# walmart rod and reel combo for cats?



## bmanoftheyear

will someone please hlep me out with a rod and reel combo for cats,something with a heavy test line.I saw a 25 lb line break today at my local fishing spot and i was shocked.


----------



## All Thumbs

i purchased my abu garcia combo at walmart a few years back. it has stood up to some large carp, around 15-18 lbers. sometimes the line itself don't break but the knot, a palomer is an extremely good knot to use. sometimes the fish gets lucky and wrabs around logs and debris and the line breaks. big game is pretty durable stuff and walmart carries that too. good luck


----------



## H2O Mellon

If your going w/ something from Wallmart, try this, as most Wallmarts will have these.

Abu 6500 or 6000 ($70 at most)
or
Abu 6000 ($50-60)

Shakespere White Catfish Ugly Stick ($28)
or 
Shakespere Reg Ugly Stick ($30) 

Berkley Big Game Line (20-30# test) ($7 per spool)

Hooks, swivels...... Good Luck I Have Yet To See Any Walmart Carry A Hook That I Would Use For Flatheads. Channels, yes, but not flatheads.


----------



## katfish

> I saw a 25 lb line break today at my local fishing spot and i was shocked.


I suspect more forces were at work than actual fish size.

Fresh line, good knots, good rod guides, and proper drag settings all play a proper role in landing fish. Experience fighting big fish often factors into the equation.

Jim Corey has landed monster flathead that have taken spoons and jigs on his saugeye rigs that had 8-12 pound test line. Patience and trust in your drag along with expert fighting skills enabled him to land several 40+ pound fish on light tackle.
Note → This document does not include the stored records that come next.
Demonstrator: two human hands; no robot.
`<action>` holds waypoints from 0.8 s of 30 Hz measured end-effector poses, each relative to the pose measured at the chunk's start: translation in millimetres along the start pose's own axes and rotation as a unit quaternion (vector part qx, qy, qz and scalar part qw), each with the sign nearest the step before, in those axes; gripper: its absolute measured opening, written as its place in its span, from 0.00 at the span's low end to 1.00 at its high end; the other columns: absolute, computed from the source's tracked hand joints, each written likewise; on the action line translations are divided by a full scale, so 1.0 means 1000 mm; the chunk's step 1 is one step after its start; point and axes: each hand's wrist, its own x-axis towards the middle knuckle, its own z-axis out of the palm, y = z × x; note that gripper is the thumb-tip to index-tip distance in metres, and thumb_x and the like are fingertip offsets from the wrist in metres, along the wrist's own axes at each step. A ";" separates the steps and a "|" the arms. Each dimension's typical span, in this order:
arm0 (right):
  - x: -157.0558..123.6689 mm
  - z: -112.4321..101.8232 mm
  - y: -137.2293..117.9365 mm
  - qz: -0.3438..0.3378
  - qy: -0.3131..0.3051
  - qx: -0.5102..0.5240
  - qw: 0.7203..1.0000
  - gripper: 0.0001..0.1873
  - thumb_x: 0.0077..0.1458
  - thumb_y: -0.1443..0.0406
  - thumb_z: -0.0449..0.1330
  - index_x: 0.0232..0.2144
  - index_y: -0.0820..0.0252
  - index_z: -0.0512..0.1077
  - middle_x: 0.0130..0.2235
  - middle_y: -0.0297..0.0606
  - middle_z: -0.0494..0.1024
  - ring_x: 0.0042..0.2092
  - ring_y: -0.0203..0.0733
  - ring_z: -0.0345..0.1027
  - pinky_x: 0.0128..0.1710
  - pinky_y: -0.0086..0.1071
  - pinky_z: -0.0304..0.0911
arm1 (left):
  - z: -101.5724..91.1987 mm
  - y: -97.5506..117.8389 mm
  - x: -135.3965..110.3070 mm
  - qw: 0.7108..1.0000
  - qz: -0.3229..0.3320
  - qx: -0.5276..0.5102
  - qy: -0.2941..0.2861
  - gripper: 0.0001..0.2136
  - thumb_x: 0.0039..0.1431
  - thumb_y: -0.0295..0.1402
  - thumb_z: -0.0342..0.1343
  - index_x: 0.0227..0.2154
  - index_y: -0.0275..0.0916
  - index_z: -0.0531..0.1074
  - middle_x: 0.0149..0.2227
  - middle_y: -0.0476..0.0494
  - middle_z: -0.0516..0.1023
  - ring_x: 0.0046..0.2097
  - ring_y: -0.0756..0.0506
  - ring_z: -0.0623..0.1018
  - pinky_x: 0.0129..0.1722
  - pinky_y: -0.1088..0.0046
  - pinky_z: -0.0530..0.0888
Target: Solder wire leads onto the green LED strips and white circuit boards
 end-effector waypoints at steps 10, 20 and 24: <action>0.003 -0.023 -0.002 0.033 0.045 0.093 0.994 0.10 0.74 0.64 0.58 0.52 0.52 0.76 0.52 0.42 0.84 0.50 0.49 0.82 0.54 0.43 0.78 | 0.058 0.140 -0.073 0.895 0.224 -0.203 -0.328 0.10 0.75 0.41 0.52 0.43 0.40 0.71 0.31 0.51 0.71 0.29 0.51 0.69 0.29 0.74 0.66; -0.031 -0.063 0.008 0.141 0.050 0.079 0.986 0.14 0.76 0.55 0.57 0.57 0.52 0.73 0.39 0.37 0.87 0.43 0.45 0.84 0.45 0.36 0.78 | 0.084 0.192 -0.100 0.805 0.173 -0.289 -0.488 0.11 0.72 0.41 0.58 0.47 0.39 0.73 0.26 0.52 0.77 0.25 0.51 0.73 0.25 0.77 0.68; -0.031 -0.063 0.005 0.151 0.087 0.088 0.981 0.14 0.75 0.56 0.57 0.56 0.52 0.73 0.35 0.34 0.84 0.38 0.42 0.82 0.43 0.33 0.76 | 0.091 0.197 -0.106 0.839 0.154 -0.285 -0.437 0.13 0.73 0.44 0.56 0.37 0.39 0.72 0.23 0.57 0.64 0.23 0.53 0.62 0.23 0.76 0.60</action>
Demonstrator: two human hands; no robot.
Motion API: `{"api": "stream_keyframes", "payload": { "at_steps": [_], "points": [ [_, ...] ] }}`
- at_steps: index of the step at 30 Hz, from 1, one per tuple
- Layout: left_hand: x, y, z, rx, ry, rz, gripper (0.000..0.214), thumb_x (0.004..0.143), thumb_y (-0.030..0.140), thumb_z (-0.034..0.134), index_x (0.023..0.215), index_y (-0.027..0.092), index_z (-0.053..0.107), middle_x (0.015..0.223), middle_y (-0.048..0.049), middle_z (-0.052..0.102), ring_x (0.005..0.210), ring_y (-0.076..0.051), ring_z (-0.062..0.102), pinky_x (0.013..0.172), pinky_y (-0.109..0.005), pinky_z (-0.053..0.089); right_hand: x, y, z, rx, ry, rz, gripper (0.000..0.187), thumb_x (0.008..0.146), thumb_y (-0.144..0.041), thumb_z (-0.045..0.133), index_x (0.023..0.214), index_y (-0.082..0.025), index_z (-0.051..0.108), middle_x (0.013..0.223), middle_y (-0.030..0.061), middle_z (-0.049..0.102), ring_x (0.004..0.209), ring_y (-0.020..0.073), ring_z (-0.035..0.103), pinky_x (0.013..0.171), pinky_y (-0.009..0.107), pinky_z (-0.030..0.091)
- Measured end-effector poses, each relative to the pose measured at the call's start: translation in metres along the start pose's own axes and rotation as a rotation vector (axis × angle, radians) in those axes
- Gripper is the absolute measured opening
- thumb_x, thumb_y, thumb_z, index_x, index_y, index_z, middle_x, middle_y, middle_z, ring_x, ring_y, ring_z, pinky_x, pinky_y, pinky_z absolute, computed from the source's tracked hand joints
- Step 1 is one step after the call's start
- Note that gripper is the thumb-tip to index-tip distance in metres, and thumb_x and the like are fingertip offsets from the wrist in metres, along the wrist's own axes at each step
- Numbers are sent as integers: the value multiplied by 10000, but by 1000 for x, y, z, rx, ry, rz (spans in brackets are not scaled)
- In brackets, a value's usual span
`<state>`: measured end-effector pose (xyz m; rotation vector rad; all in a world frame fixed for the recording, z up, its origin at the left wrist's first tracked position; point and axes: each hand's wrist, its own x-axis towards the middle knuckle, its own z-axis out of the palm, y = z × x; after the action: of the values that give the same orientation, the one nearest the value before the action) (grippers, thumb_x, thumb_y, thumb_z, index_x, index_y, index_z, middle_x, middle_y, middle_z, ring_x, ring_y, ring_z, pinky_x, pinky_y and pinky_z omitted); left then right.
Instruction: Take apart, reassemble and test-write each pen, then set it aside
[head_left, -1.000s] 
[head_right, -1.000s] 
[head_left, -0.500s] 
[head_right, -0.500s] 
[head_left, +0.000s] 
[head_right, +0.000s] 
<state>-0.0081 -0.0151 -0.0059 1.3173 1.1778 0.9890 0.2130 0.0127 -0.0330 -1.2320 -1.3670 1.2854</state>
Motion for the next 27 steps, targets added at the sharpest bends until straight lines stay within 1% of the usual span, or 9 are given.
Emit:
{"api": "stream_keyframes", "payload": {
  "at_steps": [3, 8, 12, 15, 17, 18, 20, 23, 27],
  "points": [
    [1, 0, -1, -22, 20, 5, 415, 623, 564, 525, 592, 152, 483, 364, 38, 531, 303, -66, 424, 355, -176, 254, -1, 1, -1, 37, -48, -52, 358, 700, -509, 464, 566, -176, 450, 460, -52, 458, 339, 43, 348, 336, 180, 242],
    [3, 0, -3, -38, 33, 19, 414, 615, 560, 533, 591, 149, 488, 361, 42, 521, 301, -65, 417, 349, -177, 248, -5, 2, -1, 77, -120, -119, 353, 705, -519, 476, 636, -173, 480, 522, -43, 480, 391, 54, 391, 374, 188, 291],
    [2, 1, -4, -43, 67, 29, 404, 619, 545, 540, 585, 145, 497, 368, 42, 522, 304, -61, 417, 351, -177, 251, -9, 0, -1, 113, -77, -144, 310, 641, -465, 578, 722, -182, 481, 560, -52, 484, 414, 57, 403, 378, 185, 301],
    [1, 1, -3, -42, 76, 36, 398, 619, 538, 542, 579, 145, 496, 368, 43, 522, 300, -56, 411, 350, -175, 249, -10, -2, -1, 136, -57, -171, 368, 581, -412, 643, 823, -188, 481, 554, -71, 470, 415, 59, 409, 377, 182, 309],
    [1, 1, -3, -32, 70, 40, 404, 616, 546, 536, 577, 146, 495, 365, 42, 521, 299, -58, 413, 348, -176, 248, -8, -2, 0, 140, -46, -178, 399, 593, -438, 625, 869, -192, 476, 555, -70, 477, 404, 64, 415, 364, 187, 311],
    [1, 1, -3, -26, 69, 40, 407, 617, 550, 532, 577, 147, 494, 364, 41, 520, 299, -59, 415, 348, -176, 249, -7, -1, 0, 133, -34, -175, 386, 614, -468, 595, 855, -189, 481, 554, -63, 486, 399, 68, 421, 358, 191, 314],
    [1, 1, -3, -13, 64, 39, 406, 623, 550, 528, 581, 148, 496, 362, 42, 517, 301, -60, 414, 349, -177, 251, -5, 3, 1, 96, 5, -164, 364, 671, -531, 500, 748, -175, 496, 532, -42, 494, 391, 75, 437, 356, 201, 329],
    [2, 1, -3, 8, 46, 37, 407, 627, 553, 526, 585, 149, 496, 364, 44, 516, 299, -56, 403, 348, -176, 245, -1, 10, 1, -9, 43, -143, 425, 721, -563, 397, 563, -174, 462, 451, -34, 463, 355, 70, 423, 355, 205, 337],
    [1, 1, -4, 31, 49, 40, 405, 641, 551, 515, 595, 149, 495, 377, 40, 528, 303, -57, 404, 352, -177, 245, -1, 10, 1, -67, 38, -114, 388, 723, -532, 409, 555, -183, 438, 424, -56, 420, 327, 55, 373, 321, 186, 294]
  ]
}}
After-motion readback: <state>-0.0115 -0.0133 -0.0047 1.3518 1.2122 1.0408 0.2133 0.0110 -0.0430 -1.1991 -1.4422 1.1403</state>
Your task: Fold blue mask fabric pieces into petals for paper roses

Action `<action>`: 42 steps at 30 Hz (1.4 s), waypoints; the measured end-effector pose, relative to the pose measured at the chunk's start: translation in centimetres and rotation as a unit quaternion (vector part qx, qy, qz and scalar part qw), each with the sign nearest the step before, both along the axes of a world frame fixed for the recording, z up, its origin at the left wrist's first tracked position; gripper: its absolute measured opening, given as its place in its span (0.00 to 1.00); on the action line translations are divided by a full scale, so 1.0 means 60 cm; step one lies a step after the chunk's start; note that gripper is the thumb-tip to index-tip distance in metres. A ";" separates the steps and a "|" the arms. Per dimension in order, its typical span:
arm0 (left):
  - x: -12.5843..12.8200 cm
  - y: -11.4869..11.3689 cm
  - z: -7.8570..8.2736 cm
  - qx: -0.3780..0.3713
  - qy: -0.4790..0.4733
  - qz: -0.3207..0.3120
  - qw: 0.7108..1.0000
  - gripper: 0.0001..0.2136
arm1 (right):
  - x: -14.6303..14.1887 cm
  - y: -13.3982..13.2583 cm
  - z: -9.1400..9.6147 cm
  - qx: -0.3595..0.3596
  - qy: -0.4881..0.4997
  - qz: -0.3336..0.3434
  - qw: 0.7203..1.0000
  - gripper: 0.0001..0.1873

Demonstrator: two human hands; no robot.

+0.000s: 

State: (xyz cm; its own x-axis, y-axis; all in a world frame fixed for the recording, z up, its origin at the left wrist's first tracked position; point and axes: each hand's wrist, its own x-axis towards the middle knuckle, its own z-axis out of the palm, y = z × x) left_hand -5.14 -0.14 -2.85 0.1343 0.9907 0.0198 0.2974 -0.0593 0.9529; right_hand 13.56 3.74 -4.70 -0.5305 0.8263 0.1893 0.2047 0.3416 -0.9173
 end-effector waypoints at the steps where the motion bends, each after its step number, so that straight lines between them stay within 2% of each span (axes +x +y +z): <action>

As Brian told you the Abu 6500 will hold enough 20 pound test to wear down any catfish.


----------



## 01mercLS

Those Ugly Stik catfish poles are good, get some 25 lbs stren line, 30 lb leader, and a gamakatsu hook size 6. That should work good.


----------



## bmanoftheyear

isn't the abu a baitcaster,if so its a no go since i have never used one before and i would rather try one out before i buy it.
Dont you have to match up the reel to the rod?I was thinking of just buying a rod and reel combo from there.
I know i am better off buying the pole and reel seperate because i can get a good reel and a good pole instead of a good pole and a decent reel.
I have a spinning tackle daiwa d-force reel that i use for panfish and bass,but the tip is to sensitive,when the wind is blowing towards me and the water is too the tip on this thing is all over the place and i would rather have something with a heavy action and a stiff tip.
My daiwa is medium action but the tip is too soft and it is only a 6'6 pole so i can't cast it far and it only holds 3/4 ounce of lure weight.
Does anyone have the specs on any of these ugly stick catfish rods?


----------



## 01mercLS

Yea those are baitcasters, I love baitcasters, they just take some time to get used to. Those catfish ugly stik poles are decent, i'd really look into buying one.


----------



## Flathead King 06

some decent combos from wally-world would be the quantum/rhino boss hog rod/reel, it is a spincasting combo that comes pre-spooled, i always change the line first thing though... the shakespeare tiger combos in both spinning and spincasting, same goes for the line on them... shakespeare prious spinning combos 7-12 ft.... and then you have the shakepeare trophy spinning reel/rod combo which all of these being the less cost effective products will run you about 20$-35$ and then there are the abu garcia combos usually a 5600 or a 6000 w/bait clicker prematched with a bass fishing rod-flippin' stick H action, but yes the best way to go about purchasing a good rod/reel combo is to buy seperately, or, if there is a local paylake near you call and see if they have a supply of rods/reels because most of them or beaver lake and castaway lakes anyway carry an array of rods and reels and combos at a relatively cheap price


----------



## 01mercLS

This is kind of off topic, but i was at wal-mart, and I was going to buy one of there ambassadeur reels, and it didn't have a baitclicker.


----------



## kennedy327

I have the Uglystick cat combo, its the white rod, and a spinning real, I bought it at gander but they have the same thing at walmart . It cost $40 and I spooled it with 20lb trielen. I have hooked into some big cats (lost them due to the drag not properly set) and got some big carp with this combo, very strong for the money. I would say the week point would be the real, but its good enough for a budget minded buyer. The rod has either a 7 year or a lifetime warrenty also.


----------



## Flathead King 06

it may not have had a baitclicker because it wasnt a model without one, i think the walmart models that have baitclickers are the 6000 and up


----------



## 01mercLS

Flathead King 06 said:


> it may not have had a baitclicker because it wasnt a model without one, i think the walmart models that have baitclickers are the 6000 and up


Thats what I thought... well i was going to get the 6500 c4 ambassadeur, and when I bought it and opened it p in my car I had to return it because it didnt have a baitclicker. I checked the other ones and they too didnt have a baitclicker. So i just went to dicks and bought the 6600 c4 witha baitclicker.


----------



## BuckeyeFishinNut

If you looking for a relatively inexpensive spinning combo for catfishing I would go with these. Cant really find them at Wal-mart but can order them from this site.

http://digitaldagger.com/

Reel-Diawa Emcast Sport $59 for all sizes....they have another model called the Opus for $42









Rod-Tica Surf rod....I would go with an 8' or 9' model depending on how heavy you want $52 or $60.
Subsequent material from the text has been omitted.